Search
Close this search box.

Takeda pays $300M to license Protagonist drug for blood disorder

Dive Brief:

  • Protagonist Therapeutics, a biotechnology company focused on peptide drugs, is teaming up with Takeda Pharmaceutical on an experimental, injectable medicine for a rare blood disorder.
  • Per terms of the deal announced Wednesday, Takeda will pay Protagonist $300 million upfront as well as royalties and extra cash for reaching certain milestones. In exchange, the Japan-based drugmaker will gain all rights to the drug outside the U.S., while Protagonist has the option to co-promote the product in the U.S. and share profits there equally.
  • The medicine, known scientifically as rusfertide, is currently in Phase 3 testing for polycythemia vera, which triggers the body to produce excess red blood cells and affects an estimated 100,000 to 160,000 people in the U.S. Protagonist will continue to be responsible for the trial and for U.S. regulatory approval.

Dive Insight:

The agreement gives Protagonist cash to advance its pipeline, including bringing compounds at the earlier stages of research into human testing. Additionally, it gives the company an experienced hand in Takeda, which expects to record almost 4 trillion yen, or roughly $27 billion, in revenue in its current fiscal year and has recently bolstered its hematology business with the approval of a new drug called Adzynma.

In a statement, Protagonist’s CEO Dinesh Patel said the deal will allow his company to focus on completing late-stage testing of its drug “while leveraging Takeda’s exceptional global commercialization capabilities to immediately commence pre-commercial activities.” Importantly, it also “mitigates the inherent execution risks of a first-time commercial launch” for Protagonist.

A so-called hepcidin mimetic peptide, rusfertide offers a new way to treat polycythemia vera and potentially minimize the life-threatening risks of the disease. Researchers believe the drug works by regulating the body’s absorption, storage and distribution of iron.

In addition to rusfertide, the deal with Takeda includes rights to second-generation hepcidin mimetic compounds.

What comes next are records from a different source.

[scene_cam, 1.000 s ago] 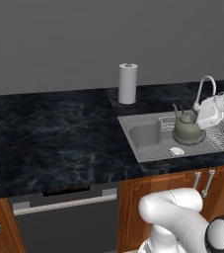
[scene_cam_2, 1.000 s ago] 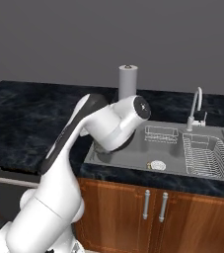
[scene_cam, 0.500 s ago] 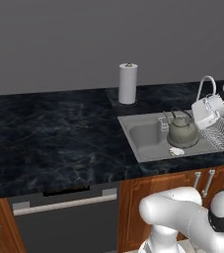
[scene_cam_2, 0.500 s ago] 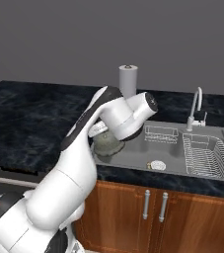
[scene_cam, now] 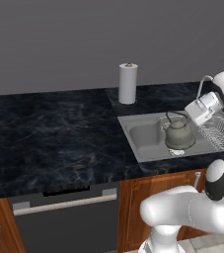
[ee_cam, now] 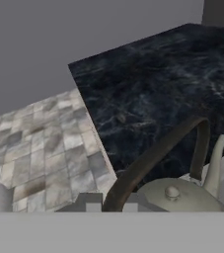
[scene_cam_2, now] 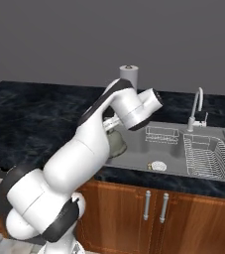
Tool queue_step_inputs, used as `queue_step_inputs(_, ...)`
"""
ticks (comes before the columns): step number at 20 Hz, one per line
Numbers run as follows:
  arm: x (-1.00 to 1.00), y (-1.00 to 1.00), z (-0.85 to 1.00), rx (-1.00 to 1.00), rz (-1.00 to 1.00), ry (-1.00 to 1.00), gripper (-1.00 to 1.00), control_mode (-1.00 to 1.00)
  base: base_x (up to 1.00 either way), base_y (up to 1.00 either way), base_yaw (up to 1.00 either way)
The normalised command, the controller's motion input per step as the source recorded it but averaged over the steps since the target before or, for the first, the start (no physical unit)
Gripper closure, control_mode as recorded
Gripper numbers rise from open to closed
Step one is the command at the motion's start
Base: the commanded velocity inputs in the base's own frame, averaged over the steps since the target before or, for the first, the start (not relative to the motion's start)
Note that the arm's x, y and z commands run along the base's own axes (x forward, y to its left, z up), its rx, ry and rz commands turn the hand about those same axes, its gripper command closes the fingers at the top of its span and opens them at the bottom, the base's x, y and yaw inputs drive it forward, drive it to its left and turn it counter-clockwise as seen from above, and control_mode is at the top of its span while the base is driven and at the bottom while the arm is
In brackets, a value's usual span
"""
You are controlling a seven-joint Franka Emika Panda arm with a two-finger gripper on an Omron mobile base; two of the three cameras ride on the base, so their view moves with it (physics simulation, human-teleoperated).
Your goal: Open the cabinet, pick the kettle from the cabinet, and place it in the sink.
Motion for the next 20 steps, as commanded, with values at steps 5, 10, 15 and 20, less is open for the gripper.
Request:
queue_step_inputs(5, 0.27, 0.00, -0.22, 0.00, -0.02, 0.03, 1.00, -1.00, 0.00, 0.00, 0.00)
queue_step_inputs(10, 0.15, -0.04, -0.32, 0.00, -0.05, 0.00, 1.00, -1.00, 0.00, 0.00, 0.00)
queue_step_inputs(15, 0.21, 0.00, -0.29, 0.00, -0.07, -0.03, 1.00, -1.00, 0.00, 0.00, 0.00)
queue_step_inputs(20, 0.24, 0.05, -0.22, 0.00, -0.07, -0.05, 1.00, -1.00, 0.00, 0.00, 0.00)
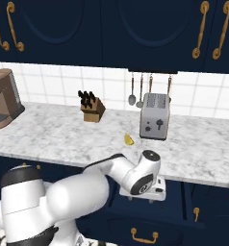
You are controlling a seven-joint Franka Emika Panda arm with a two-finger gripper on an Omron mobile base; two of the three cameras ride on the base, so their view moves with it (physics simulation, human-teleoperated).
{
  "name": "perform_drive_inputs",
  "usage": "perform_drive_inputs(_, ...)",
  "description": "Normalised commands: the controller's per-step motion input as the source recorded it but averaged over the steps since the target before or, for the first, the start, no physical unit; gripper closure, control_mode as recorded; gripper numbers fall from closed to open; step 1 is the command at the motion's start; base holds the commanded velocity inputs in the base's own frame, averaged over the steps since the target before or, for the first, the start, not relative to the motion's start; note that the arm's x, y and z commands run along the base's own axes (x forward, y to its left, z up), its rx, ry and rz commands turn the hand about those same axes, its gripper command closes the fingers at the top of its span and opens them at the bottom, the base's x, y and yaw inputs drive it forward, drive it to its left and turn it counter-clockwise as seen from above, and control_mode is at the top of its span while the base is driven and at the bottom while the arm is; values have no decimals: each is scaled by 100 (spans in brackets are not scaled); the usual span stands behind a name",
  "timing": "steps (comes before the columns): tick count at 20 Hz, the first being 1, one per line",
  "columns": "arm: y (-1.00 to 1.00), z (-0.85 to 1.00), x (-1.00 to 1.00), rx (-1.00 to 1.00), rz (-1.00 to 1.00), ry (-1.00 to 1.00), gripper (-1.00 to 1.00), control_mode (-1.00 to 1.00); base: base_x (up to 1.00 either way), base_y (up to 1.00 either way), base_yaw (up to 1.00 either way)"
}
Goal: Pick the ladle from the drawer and place it on the counter.
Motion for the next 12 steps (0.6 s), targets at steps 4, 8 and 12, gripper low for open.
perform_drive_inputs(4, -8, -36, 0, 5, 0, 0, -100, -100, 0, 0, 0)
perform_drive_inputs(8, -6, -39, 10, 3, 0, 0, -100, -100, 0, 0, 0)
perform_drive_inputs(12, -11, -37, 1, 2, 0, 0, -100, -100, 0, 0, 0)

As part of the agreement, Protagonist can opt out of the U.S. profit-sharing arrangement entirely during a certain period after filing the approval application for rusfertide with the Food and Drug Administration. That would trigger as much as $1.38 billion in additional payments for reaching certain milestones, plus worldwide royalties of 14-29%. Otherwise, Protagonist would be eligible for $330 million in milestone payments and royalties of 10-17% outside the U.S. in addition to half the profits inside the U.S.

The opt-out math puts the floor value of the drug at $1.7 billion, according to Jefferies analyst Roger Song. “We think this is a good deal, as rusfertide has been well underappreciated by the Street,” he wrote in a note to clients.

Protagonist executives are currently leaning toward opting into the profit-sharing arrangement but have plenty of time to evaluate the best path forward, Song added.